Certain file types in the Dataverse software are supported by additional functionality, which can include downloading in different formats, subsets, file-level metadata preservation, file-level data citation; and exploration through data visualization and analysis. See the sections below for information about special functionality for specific file types.
UVa’s Dataverse Repository has installed Previewers for several common file types: ASCII Text (txt, html), audio (mp3, wav, ogg), image (gif, jpeg, png), pdf, video (mp4, ogg, quicktime), csv, tsv, stata syntax, and r syntax. The preview appears on the file page. If the file type is one of the above preview tools, the preview will be created and will display automatically. File previews are not available for restricted files.
Files in certain formats - Stata, SPSS, R, and CSV - may be ingested as tabular data (see “Tabular Data Ingest” section for details). UVa's Dataverse has turned off automatic ingestion of Excel(xlsx) files.
Additional download options available for tabular data (found in the same drop-down menu under the “Download” button):
Code files - such as Stata, R, MATLAB, or Python files or scripts - have become a frequent addition to the research data deposited in Dataverse repositories. Research code is typically developed by few researchers with the primary goal of obtaining results, while its reproducibility and reuse aspects are sometimes overlooked. Because several independent studies reported issues trying to rerun research code, please consider the following guidelines if your dataset contains code.
The following are general guidelines applicable to all programming languages.

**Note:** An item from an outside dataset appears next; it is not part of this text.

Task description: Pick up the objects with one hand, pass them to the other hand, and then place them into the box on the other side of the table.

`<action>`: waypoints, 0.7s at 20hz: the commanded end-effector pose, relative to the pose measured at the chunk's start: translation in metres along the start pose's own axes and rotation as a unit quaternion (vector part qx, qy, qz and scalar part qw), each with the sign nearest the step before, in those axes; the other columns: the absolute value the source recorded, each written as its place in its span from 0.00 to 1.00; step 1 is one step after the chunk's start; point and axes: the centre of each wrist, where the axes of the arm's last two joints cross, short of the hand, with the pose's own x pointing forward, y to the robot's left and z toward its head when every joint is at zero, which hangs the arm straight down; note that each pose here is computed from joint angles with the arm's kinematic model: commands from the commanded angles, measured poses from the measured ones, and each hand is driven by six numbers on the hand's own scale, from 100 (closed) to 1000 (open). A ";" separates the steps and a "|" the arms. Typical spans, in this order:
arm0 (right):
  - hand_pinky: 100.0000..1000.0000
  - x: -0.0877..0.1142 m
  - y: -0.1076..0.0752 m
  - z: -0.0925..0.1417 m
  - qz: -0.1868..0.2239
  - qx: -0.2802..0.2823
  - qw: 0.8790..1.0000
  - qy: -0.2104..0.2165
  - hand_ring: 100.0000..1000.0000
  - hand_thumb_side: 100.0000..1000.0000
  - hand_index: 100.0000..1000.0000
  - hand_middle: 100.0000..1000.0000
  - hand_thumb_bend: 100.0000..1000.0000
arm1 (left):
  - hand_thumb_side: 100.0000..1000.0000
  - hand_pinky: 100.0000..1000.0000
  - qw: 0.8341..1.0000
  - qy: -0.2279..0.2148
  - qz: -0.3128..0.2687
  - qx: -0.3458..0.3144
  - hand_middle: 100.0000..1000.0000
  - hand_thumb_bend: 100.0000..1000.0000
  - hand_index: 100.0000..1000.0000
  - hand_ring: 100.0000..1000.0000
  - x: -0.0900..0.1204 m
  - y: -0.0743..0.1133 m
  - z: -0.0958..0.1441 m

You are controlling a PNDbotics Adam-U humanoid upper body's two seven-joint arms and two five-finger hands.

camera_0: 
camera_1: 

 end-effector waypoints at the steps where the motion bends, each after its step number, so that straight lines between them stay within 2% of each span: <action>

Capturing code dependencies will help other researchers recreate the necessary runtime environment. Without it, your code will not be able to run correctly (or at all). Please contact libra@virginia.edu or your subject liaison for help with packaging your data and software for reproducibility on LibraData.
Metadata found in the header section of Flexible Image Transport System (FITS) files are automatically extracted by the Dataverse software, aggregated and displayed in the Astronomy Domain-Specific metadata of the dataset that the file belongs to. This FITS file metadata, is therefore searchable and browsable (facets) at the Dataset-level.
Compressed files in .zip format are unpacked automatically. If a .zip file fails to unpack for whatever reason, it will upload as is. If the number of files inside are more than a set limit (1,000 by default, configurable by the Administrator), you will get an error message and the .zip file will upload as is.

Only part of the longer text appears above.